Friday, August 03, 2012

MSL/Curiosity Has Such a Cool Landing Site

Image Credit: NASA

The above image is a composite of two. The left image shows 155km-diameter Gale crater, site of the landing zone for NASA's Mars Science Laboratory (MSL), which lands late on August 5th Pacific Time, early on August 6th Eastern Time. Superimposed on Gale crater are the sizes and shapes of the landing zones for previous NASA mission. From the largest to the smallest, they are Viking, Pathfinder, Mars Exploration Rover (MER), Phoenix, and MSL. As can be seen, the accuracy of the targeting has increased with every mission. The right image is a blow-up of the MSL landing elipse, showing the surface in greater relief, with some identified geological features marked.

The MSL team geologists are very excited about having Gale crater as their target. In a nutshell, this is their reasoning. Gale crater sits on the boundary between the flat lowlands of the northern planes of Mars, which are geologically younger, and the southern highlands of Mars, which have many ancient impact craters. Also in this region are many evidences of water which flowed in the distant past. Combine this information with principle that water flows down hill, and the fact that Gale crater has one of the lowest elevations in that region, and Gale crater becomes a geologist's dream. The MSL mission team truly thinks it has picked one of the most fastenating locations on Mars for the Curiosity rover to explore.

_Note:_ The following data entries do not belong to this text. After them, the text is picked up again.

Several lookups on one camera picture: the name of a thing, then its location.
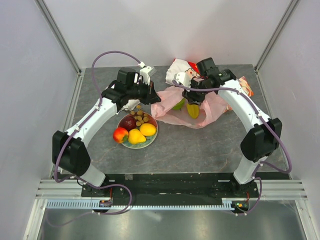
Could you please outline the pink plastic bag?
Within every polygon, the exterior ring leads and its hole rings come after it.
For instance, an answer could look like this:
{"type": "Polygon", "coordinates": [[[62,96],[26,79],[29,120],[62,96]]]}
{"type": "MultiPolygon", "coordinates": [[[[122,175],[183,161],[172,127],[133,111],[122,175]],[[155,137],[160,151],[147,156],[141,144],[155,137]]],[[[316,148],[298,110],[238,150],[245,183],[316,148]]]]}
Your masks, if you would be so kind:
{"type": "Polygon", "coordinates": [[[182,88],[174,86],[159,91],[157,94],[161,102],[151,105],[152,117],[167,124],[200,129],[215,122],[222,114],[232,109],[215,92],[206,94],[201,105],[189,104],[182,93],[182,88]]]}

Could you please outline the dark red fake fruit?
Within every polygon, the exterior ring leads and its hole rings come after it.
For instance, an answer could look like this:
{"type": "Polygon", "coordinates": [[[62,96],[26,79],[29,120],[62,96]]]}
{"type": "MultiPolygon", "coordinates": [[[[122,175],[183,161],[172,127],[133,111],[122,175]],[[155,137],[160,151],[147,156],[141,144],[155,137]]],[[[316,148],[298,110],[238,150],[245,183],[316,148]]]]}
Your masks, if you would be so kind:
{"type": "Polygon", "coordinates": [[[136,119],[131,115],[127,115],[119,122],[118,126],[129,132],[137,127],[136,119]]]}

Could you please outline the yellow fake lemon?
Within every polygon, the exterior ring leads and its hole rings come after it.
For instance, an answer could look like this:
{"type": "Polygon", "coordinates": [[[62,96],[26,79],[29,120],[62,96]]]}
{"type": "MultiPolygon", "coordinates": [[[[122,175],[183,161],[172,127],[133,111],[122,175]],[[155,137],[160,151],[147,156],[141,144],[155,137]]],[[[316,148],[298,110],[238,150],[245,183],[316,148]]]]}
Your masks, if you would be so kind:
{"type": "Polygon", "coordinates": [[[151,136],[154,136],[157,133],[157,128],[151,123],[143,123],[140,126],[139,131],[145,137],[151,137],[151,136]]]}

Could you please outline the green fake fruit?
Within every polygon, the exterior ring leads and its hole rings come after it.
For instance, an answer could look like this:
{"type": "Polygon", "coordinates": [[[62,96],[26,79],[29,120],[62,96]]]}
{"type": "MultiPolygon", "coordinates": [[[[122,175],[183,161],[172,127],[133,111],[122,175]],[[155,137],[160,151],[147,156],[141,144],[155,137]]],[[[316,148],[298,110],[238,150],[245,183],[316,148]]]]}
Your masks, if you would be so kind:
{"type": "Polygon", "coordinates": [[[182,98],[173,108],[172,110],[175,110],[175,111],[179,111],[183,108],[183,106],[185,105],[185,101],[186,99],[185,98],[182,98]]]}

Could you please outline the yellow fake pear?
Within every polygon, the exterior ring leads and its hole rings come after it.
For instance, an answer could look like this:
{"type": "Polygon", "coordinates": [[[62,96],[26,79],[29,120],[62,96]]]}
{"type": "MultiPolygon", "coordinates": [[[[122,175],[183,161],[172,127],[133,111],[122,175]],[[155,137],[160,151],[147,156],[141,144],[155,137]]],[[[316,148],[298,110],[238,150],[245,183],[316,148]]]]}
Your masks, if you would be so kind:
{"type": "Polygon", "coordinates": [[[137,128],[130,130],[128,133],[128,142],[132,145],[144,143],[147,140],[146,137],[137,128]]]}

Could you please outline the brown longan bunch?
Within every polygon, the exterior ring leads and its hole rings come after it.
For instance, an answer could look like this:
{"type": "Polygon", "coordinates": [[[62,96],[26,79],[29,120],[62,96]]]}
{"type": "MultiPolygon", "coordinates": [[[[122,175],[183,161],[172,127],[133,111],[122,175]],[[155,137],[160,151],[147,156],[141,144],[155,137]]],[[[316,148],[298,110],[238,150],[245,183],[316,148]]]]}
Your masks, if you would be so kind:
{"type": "Polygon", "coordinates": [[[139,104],[134,109],[130,110],[129,114],[135,119],[137,127],[150,121],[149,114],[144,112],[142,106],[139,104]]]}

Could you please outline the red fake apple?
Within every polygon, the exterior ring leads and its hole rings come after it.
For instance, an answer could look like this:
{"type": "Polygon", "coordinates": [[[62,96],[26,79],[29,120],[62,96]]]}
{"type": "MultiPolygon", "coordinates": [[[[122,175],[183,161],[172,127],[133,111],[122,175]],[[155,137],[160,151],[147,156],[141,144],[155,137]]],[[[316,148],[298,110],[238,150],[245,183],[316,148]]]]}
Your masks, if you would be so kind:
{"type": "Polygon", "coordinates": [[[129,132],[123,127],[118,127],[113,132],[113,140],[118,144],[126,142],[128,140],[128,137],[129,132]]]}

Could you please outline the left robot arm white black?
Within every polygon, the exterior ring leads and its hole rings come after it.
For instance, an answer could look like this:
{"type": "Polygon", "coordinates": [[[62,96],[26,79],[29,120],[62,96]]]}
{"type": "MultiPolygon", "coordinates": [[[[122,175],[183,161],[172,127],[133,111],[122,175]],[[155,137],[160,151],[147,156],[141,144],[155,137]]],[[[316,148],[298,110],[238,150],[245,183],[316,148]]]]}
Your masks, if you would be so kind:
{"type": "Polygon", "coordinates": [[[159,103],[161,98],[155,91],[151,75],[153,66],[139,71],[123,67],[116,80],[102,91],[96,104],[86,115],[68,130],[56,131],[52,137],[52,162],[82,181],[92,185],[92,191],[99,197],[106,196],[110,185],[106,175],[91,163],[87,146],[98,130],[130,101],[137,100],[144,105],[159,103]]]}

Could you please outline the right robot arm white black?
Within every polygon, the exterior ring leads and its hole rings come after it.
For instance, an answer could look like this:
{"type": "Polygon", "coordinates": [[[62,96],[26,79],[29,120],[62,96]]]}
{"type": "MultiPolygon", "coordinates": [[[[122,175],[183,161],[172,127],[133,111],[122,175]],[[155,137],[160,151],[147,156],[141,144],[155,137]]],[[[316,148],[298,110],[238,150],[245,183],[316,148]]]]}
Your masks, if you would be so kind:
{"type": "Polygon", "coordinates": [[[200,105],[208,93],[216,93],[242,122],[246,131],[240,143],[242,158],[229,184],[230,193],[240,197],[247,191],[246,184],[253,180],[258,164],[279,147],[277,139],[281,136],[282,122],[270,118],[247,96],[230,69],[220,70],[211,57],[196,66],[199,81],[181,72],[175,75],[173,82],[184,88],[182,96],[192,105],[200,105]]]}

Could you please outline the yellow green star fruit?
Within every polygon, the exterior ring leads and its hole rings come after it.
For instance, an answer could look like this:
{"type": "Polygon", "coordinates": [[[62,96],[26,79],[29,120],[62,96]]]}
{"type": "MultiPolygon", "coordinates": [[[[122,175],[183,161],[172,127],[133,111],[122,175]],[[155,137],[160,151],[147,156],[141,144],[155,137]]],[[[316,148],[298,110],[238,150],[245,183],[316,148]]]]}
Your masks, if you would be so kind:
{"type": "Polygon", "coordinates": [[[192,119],[197,119],[200,115],[200,106],[196,104],[186,104],[186,109],[192,119]]]}

Details on both the science and the engineering aspects of the mission were presented in two live briefings on August 2nd. Recordings of both briefings are available online for review at the Curiosity page of NASA's Ustream channel.

CLICK HERE to view the August 2nd MSL/Curiosity science briefing.

CLICK HERE to view the August 2nd MSL/Curiosity engineering briefing.

On August 5th, beginning 8:30 PM PDT / 11:30 PM EDT / 15:30 UTC, NASA will broadcast online the MSL/Curiosity landing coverage. To join in, go to this URL, .

The Mars Science Laboratory / Curiosity rover mission is managed for NASA’s Science Mission Directorate, Washington, D.C., by the Jet Propulsion Laboratory (JPL), a division of the California Institute of Technology in Pasadena (Caltech). More information about Curiosity is online at and . You can follow the mission on Facebook at: and on Twitter at: .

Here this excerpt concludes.